** Entries provided **
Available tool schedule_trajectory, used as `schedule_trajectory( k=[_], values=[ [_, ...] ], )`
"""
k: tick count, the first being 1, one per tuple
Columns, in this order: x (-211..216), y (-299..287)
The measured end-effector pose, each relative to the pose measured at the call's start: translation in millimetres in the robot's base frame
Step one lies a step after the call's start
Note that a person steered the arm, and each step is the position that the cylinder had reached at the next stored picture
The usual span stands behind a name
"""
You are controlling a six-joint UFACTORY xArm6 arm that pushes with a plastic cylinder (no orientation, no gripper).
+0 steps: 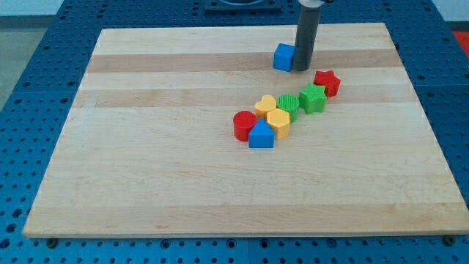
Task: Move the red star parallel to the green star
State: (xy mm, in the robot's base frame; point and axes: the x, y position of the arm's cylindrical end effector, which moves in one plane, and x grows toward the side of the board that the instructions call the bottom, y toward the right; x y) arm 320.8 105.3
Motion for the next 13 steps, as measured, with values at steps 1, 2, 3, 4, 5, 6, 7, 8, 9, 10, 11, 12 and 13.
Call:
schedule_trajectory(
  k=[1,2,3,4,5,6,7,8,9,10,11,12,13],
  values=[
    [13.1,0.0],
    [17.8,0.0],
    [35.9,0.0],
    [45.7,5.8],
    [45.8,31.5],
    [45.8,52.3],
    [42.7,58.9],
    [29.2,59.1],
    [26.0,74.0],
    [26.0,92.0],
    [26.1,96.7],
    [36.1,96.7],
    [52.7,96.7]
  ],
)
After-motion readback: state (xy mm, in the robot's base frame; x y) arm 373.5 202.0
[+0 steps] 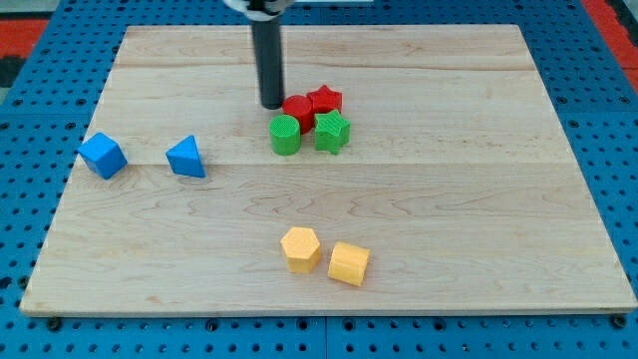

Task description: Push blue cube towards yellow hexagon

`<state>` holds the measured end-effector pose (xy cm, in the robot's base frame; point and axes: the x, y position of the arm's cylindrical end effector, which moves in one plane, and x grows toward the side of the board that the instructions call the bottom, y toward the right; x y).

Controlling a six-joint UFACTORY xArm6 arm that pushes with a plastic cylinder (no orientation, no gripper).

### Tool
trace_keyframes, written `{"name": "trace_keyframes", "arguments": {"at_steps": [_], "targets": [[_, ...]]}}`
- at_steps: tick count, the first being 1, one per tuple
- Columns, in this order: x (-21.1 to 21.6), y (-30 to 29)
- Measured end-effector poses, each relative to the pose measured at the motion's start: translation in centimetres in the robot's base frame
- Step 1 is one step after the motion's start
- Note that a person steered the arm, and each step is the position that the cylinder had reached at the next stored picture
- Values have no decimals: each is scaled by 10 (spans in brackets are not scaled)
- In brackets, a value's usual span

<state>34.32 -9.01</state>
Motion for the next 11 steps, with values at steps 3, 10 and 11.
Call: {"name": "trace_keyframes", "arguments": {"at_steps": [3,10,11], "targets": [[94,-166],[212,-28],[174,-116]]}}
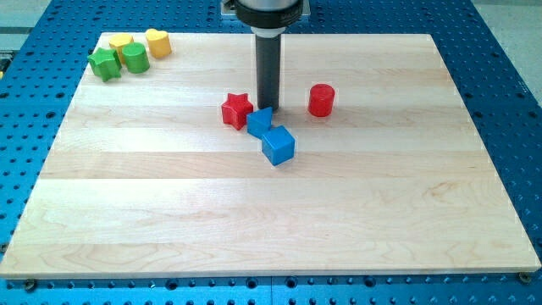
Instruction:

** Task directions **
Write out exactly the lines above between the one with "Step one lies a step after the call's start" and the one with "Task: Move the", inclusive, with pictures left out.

** Your solution **
Step one lies a step after the call's start
Note that a person steered the arm, and each step is the position that the cylinder had reached at the next stored picture
The usual span stands behind a name
"""
You are controlling a six-joint UFACTORY xArm6 arm that pushes with a plastic cylinder (no orientation, no gripper).
+0 steps: 
Task: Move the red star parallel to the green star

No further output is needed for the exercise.